Alam Ali Khan was the eldest son of Mir Hashim Ali Khan, a colonel with the Hyderabad Imperial Service Troops and Nizams regular Forces. Alam Ali Khan received education at Madrasa-e-aliya and the Nizam College, where he obtained both a B.A. and a B C L degrees. For a short period he served as a Cadet in the Army. Later, obtained his M.A from Madras University, subsequently, he moved to England to complete his education at Oxford University's Lincoln College here he attained his barrister-at-law and returned to Hyderabad.

==Civil service==
Ali Khan was appointed Munsif-darj-e-awal (first session judge) for the court of Beerad and soon also became Nazim-Sardar-e-Adalat (inspecting officer) at the court of Gulbarga. For a long time he served as the inspecting officer for the courts of the Hyderabad State, and was later appointed Nazim-e-Sardar (Chief Justice).
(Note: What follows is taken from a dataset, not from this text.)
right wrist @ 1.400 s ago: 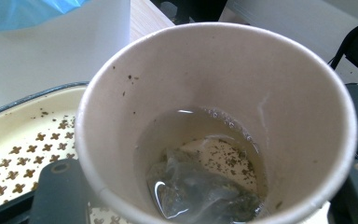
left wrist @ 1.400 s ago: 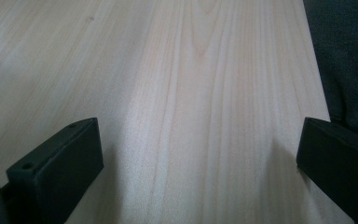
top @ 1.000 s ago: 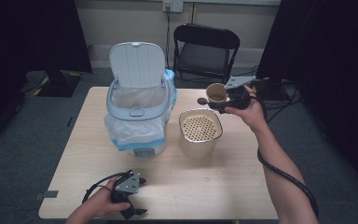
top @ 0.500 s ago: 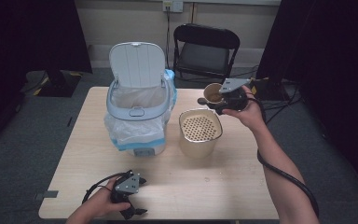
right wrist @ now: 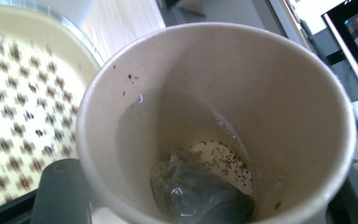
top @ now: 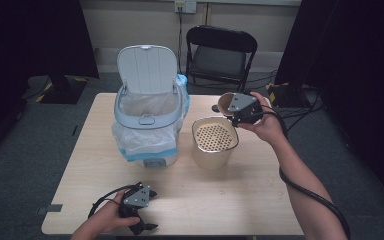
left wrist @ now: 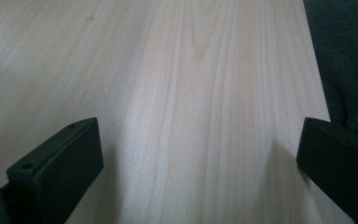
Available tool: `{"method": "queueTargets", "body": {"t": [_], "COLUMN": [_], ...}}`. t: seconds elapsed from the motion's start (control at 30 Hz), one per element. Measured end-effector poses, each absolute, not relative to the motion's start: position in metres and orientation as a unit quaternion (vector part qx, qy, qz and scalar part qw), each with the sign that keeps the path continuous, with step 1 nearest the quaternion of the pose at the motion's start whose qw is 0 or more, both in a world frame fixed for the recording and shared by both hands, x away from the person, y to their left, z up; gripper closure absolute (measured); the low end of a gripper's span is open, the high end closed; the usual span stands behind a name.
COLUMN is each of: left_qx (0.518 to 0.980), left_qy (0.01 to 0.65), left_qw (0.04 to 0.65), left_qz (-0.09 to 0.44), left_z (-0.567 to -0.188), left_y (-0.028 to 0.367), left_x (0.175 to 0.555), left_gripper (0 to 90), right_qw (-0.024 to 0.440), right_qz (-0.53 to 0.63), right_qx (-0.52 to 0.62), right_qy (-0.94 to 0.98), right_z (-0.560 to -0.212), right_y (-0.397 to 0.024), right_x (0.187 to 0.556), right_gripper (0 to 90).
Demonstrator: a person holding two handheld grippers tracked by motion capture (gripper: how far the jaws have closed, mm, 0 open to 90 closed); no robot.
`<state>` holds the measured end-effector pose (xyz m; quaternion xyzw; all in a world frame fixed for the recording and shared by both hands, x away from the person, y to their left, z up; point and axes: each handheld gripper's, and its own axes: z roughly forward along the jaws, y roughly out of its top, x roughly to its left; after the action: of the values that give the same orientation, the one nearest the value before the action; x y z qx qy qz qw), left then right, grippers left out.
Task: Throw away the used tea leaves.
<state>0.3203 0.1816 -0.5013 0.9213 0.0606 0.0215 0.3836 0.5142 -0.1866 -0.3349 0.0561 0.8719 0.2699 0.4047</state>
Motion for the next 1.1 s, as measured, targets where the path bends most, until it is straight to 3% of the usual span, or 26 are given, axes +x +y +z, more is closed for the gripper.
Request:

On 2 August 1943, Mir Alam Ali Khan was conferred the title Alam Yar Jung, the next day on 3 August the High court remained closed, in honour to felicitate and celebrate. After his retirement from his judicial offices, he was appointed as a judicial and religious member of HEH, the Nizams Executive council wherein he held the judicial portfolio.

==Family==
Nawab Alam Yar Jung had three brothers and four sisters. The brothers included Nawab Talib Ali Khan, Accountant General of Hyderabad, Col Subhan Ali Khan, also Barrister at law Mir Iqbal Ali Khan Barr-at-lae . The sisters included Mehdi Begum, Tahira Begum and Wazir Begum.